What this task involves – Give again, exactly as written, each line of the material below starting at the line that contains "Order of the" and ending at the line that contains "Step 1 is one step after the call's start". Both ends count, and no other line does.

Data extract –
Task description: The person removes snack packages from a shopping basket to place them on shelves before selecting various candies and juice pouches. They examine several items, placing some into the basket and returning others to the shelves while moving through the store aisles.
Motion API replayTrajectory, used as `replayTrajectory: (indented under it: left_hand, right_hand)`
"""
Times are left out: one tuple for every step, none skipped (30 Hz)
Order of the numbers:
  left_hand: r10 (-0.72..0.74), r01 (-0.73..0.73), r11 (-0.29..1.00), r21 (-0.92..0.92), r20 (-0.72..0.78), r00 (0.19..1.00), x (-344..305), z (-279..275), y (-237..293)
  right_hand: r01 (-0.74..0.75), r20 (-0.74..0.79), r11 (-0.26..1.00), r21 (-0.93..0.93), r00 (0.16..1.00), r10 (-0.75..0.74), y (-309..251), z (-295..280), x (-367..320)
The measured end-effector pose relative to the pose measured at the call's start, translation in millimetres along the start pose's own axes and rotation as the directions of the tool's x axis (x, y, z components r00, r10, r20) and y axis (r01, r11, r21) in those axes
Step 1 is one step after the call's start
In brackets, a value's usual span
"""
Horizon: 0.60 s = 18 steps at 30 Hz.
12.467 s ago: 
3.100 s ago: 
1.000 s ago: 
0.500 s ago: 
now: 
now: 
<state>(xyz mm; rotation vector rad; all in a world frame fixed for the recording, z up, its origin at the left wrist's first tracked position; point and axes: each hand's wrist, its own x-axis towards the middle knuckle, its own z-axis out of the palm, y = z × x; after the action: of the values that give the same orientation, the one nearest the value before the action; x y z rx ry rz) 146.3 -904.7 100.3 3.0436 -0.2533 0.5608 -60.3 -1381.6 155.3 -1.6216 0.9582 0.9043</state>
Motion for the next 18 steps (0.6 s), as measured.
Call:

Response to the task –
Order of the numbers:
  left_hand: r10 (-0.72..0.74), r01 (-0.73..0.73), r11 (-0.29..1.00), r21 (-0.92..0.92), r20 (-0.72..0.78), r00 (0.19..1.00), x (-344..305), z (-279..275), y (-237..293)
  right_hand: r01 (-0.74..0.75), r20 (-0.74..0.79), r11 (-0.26..1.00), r21 (-0.93..0.93), r00 (0.16..1.00), r10 (-0.75..0.74), y (-309..251), z (-295..280), x (-367..320)
The measured end-effector pose relative to the pose measured at the call's start, translation in millimetres along the start pose's own axes and rotation as the directions of the tool's x axis (x, y, z components r00, r10, r20) and y axis (r01, r11, r21) in those axes
Step 1 is one step after the call's start

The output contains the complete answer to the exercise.